It’s a “plausible enough” story; everybody was happy with it. Kent needed the Giants to buy it, which they did. On the other
wrist hand, the team just needed an explanation they wouldn’t have to do anything about (you know…like finding out he did something which was contractually not allowed).
But like with most attempts at deception, there’s that point where you’ve sold the story, but you add that one last detail that leads to the collapse of the house of cards. In Kent’s case, this moment came when he told the Giants he had witnesses to corroborate the injury occurred at a public, “do-it-yourself” car wash.
Two things happened at this point. First, the Giants began to wonder why Kent was so insistent about having witnesses. They were ready to accept his tale on it’s face, but started to get suspicious when he went a bit “thou doth protest too much.” The other problem was there were witnesses…to what really happened.
Even though this was on the cusp of the era when everybody had a camera-phone in their pocket, it didn’t matter if this was 1962 or 2002. Once you reach the star status of a Doris Day or a Jeff Kent, no matter where you go somebody has a lens locked in on you.

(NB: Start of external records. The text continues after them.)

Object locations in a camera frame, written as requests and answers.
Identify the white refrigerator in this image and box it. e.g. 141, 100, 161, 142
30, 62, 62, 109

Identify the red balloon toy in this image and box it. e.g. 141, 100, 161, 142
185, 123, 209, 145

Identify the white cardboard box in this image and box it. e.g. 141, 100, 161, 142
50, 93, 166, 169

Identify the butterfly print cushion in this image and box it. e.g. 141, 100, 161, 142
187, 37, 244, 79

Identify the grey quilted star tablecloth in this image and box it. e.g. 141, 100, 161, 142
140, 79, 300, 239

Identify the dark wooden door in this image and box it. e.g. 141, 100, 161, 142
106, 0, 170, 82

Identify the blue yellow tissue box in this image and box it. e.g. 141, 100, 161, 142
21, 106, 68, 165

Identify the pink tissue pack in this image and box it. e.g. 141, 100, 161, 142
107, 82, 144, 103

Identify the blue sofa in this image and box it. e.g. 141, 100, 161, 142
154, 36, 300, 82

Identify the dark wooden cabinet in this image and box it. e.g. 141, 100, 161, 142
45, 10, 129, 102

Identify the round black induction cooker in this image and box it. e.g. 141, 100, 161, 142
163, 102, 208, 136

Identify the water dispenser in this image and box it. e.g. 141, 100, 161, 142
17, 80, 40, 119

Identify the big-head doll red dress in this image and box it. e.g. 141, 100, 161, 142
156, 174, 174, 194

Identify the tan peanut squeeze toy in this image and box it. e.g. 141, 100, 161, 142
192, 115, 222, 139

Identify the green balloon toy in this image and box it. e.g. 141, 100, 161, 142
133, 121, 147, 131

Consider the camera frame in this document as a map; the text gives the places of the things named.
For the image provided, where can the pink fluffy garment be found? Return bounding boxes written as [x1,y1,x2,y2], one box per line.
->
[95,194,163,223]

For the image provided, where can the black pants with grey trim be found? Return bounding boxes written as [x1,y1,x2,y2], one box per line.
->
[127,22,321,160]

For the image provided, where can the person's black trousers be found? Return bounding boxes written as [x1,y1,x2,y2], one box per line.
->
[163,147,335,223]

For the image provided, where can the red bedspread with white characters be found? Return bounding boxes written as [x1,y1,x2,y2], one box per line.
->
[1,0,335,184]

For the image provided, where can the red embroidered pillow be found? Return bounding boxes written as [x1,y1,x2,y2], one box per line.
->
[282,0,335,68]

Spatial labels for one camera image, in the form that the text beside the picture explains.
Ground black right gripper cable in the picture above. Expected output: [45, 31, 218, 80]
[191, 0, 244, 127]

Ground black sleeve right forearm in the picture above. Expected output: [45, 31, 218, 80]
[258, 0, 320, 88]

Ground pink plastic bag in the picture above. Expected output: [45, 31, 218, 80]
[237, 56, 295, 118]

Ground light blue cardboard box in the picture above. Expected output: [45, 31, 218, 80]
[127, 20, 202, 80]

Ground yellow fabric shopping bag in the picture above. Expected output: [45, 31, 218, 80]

Jeff Kent’s “slip and fall” was no exception.
Once the sports media got wind the Giants may be “curious” about Kent’s story, those aforementioned witnesses began popping up, and they were all telling a different story than Kent’s. Now, the narrative which was emerging was one of Kent screwing around on a motorcycle; popping “wheelies” and various other stunts. Then, by all these other accounts Kent “wiped out…but good.”
Kent tried to hang on to his version, but it didn’t take long for “washing my truck” to go down the drain. Some say there were pictures that found their way to the Giants; some say that Kent was telling witnesses to clam up about what happened. Either way, with Kent unable to play due to violating his contract it looked like he and the Giants…just like the Harpers…were headed for a divorce.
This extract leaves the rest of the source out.